Watson’s genome, which is being deposited in a public database, is unlikely to remain alone for long. Illumina, a San Diego-based technology company that acquired 454’s rival sequencing company, Solexa, earlier this year, plans to sequence the genome of one of the people who contributed DNA to the HapMap project, an effort to catalogue human genetic variation. (See “A New Map for Health.”) The National Institutes of Health (NIH) is also planning a personal genome project: it aims to sequence the genomes of 100 different people in the next two years. NIH scientists are currently debating whose genomes would prove most useful to the research community. People included in the HapMap project, which focused on populations in Nigeria, China, Japan, and Utah, are likely candidates. (Craig Venter, a fellow genomic celebrity who pioneered Celera’s human genome project, previously revealed that he was the subject of that effort.
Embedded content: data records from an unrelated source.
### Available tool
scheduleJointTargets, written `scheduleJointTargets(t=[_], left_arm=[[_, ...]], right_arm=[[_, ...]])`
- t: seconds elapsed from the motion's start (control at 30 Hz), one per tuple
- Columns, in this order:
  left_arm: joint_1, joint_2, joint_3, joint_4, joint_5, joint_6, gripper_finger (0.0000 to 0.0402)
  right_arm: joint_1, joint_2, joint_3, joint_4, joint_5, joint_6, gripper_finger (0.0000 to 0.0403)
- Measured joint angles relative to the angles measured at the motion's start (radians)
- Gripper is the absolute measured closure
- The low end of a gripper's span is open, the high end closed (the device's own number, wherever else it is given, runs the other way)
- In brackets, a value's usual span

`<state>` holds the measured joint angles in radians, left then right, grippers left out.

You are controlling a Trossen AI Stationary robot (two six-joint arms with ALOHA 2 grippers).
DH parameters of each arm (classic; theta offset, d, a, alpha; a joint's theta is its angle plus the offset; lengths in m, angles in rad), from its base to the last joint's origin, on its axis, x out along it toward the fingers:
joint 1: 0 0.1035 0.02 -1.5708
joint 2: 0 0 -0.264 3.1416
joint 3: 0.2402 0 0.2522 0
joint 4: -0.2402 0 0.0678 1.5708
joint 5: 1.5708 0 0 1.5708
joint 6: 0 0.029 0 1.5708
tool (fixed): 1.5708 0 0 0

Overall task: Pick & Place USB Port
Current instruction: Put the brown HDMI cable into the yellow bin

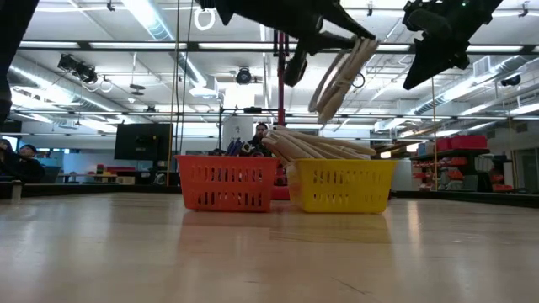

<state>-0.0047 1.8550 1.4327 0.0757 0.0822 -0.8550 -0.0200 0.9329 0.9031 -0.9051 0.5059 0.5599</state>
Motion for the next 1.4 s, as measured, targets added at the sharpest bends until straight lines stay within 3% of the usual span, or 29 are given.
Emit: scheduleJointTargets(t=[0.3, 0.63, 1.0, 1.13, 1.3, 1.4], left_arm=[[-0.013, 0.059, 0.0, 0.0, 0.024, -0.057, 0.0366], [0.004, 0.061, 0.001, -0.07, 0.011, -0.083, 0.0366], [0.025, 0.061, 0.037, -0.031, 0.027, -0.099, 0.0366], [0.03, 0.061, 0.101, -0.167, 0.025, -0.087, 0.0366], [0.02, 0.061, 0.212, -0.469, -0.043, -0.045, 0.0366], [0.011, 0.061, 0.26, -0.498, -0.053, -0.021, 0.0366]], right_arm=[[0.0, 0.0, 0.0, -0.001, -0.024, 0.003, 0.0392], [0.0, 0.0, 0.0, -0.001, -0.024, -0.013, 0.0392], [0.0, 0.0, 0.0, 0.0, -0.016, -0.019, 0.0392], [0.0, 0.0, 0.0, 0.0, -0.016, -0.019, 0.0392], [0.0, 0.0, 0.0, 0.0, -0.016, -0.019, 0.0392], [0.0, 0.0, 0.0, 0.0, -0.003, -0.019, 0.0392]])
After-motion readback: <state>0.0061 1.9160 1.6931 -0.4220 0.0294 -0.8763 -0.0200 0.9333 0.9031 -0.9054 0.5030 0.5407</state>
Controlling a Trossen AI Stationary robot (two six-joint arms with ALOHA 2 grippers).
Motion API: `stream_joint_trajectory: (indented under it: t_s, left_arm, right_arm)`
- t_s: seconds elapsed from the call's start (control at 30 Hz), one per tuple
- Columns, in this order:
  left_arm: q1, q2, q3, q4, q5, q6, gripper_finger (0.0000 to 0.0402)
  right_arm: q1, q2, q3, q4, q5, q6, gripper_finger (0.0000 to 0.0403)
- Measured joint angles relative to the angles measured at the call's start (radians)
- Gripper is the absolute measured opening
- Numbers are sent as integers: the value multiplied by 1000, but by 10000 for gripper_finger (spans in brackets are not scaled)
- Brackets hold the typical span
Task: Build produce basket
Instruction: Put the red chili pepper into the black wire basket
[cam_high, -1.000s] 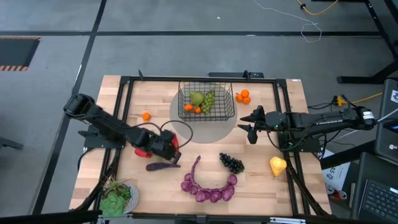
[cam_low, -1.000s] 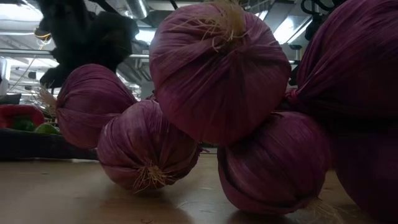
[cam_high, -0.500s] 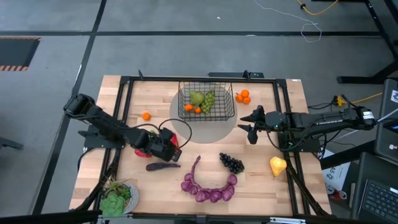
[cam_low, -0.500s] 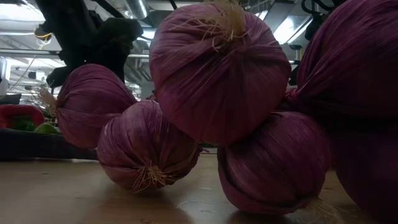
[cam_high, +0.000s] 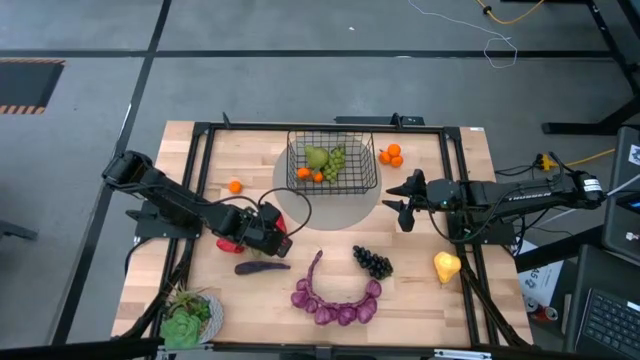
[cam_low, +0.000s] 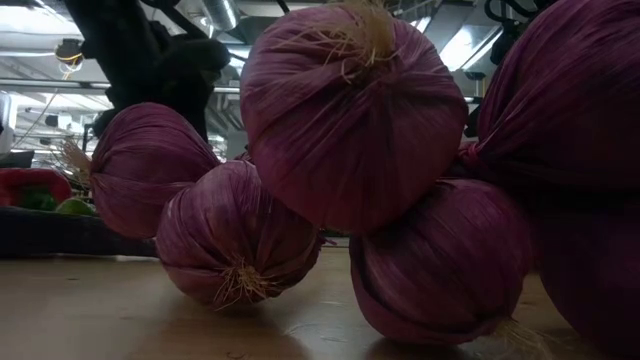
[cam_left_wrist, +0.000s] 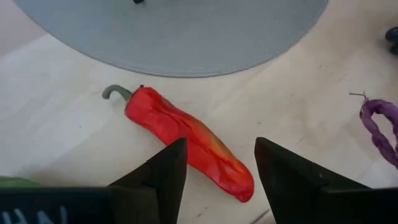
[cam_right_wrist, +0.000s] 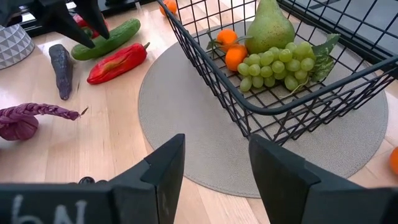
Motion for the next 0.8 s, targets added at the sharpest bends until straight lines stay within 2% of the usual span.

His DNA now resides in a publicly funded genetic database, and according to the journal Nature, he soon plans to publish a paper describing it.)
454 also aims to create a longer list of personal genomes. Michael Egholm, vice president of molecular biology at 454, predicts that the company will reach the $100,000-genome point within the next year, which he says will be a turning point at which scientists can afford to sequence hundreds of genomes for research purposes. The next step will be the $10,000 genome, which should bring the company within reach of the X Prize Foundation’s $10 million award, announced last October, for the first privately funded team that can sequence 100 human genomes in 10 days. (See “The X Prize’s New Frontier: Genomics.”) “The goal is to make human sequencing routine,” says Egholm. “Someday in the future, every human will have their DNA sequenced, probably at birth.”
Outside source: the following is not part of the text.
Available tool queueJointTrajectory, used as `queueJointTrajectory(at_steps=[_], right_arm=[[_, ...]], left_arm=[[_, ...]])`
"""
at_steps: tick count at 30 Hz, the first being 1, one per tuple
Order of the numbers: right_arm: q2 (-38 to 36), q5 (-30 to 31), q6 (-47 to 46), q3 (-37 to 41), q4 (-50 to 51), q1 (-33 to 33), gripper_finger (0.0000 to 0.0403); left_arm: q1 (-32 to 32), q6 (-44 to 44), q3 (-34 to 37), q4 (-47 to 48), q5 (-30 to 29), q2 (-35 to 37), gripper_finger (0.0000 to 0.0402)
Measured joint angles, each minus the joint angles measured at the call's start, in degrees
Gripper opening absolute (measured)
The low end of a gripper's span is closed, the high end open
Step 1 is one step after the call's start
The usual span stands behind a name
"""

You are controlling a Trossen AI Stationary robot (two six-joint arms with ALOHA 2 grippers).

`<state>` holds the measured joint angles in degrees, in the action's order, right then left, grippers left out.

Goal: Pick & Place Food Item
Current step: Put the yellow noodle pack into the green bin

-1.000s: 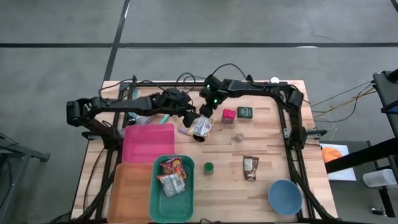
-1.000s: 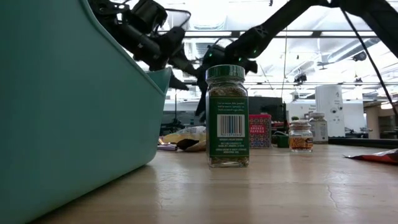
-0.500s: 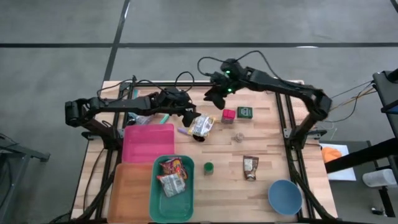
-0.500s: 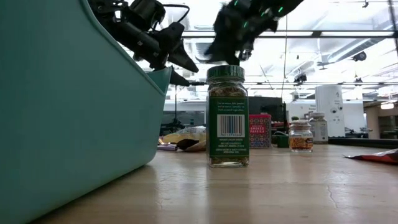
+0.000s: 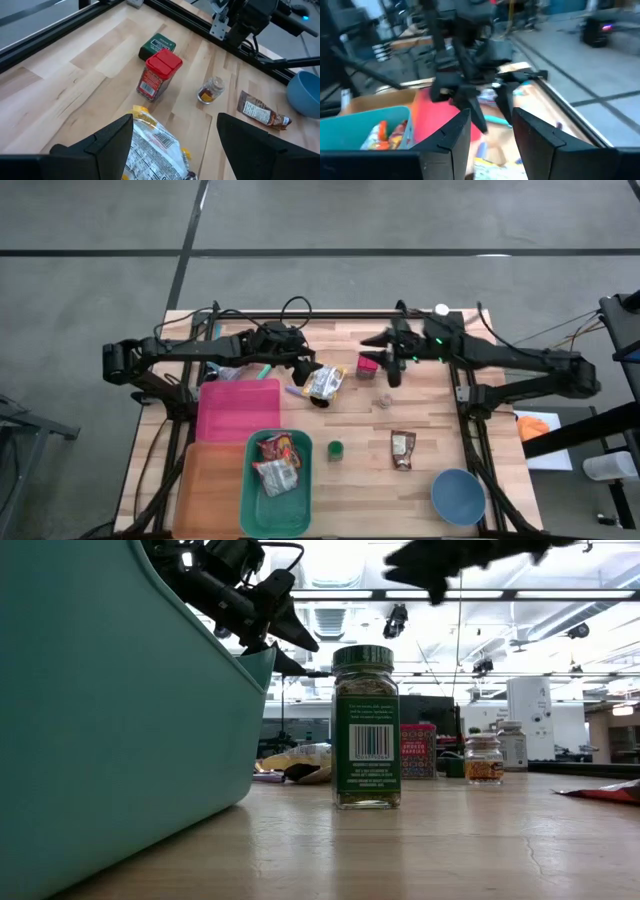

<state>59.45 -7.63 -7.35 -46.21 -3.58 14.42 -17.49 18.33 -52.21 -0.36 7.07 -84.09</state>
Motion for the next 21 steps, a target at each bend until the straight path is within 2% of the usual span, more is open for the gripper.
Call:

Watson’s case also brings back to the forefront many of the ethical issues surrounding the genomic age. Rothberg and others picked Watson as the subject of their first personal genome partly as an homage to a genetic pioneer, but also because, as a geneticist, he is intimately acquainted with the medical and ethical quandaries likely to arise from learning about one’s genome and making it publicly available. For example, someone might find out that she has the genetic variant for a largely untreatable or unpreventable disease, such as Alzheimer’s. Watson, who has a family history of Alzheimer’s, has said that he does not want to know if he carries a specific variation known as APOE4 that’s linked to increased risk of the disease.
One of the public’s biggest worries about personal genomics is the possibility of genetic discrimination when applying for a job or trying to get health insurance. Various states have legislation preventing this practice, but a corresponding federal bill has been languishing in Congress for years. Peter Traber, Baylor’s president, said at the press conference that he hopes the completion of Watson’s genome will spur passage of that bill.
Watson said he didn’t think too much about the contents of his genome in the interim between giving a DNA sample and getting the results. “I knew I was risking possible anxiety when I saw it,” he said. “But it’s much more likely that if I don’t sleep at night, it’s due to thinking about Iraq.”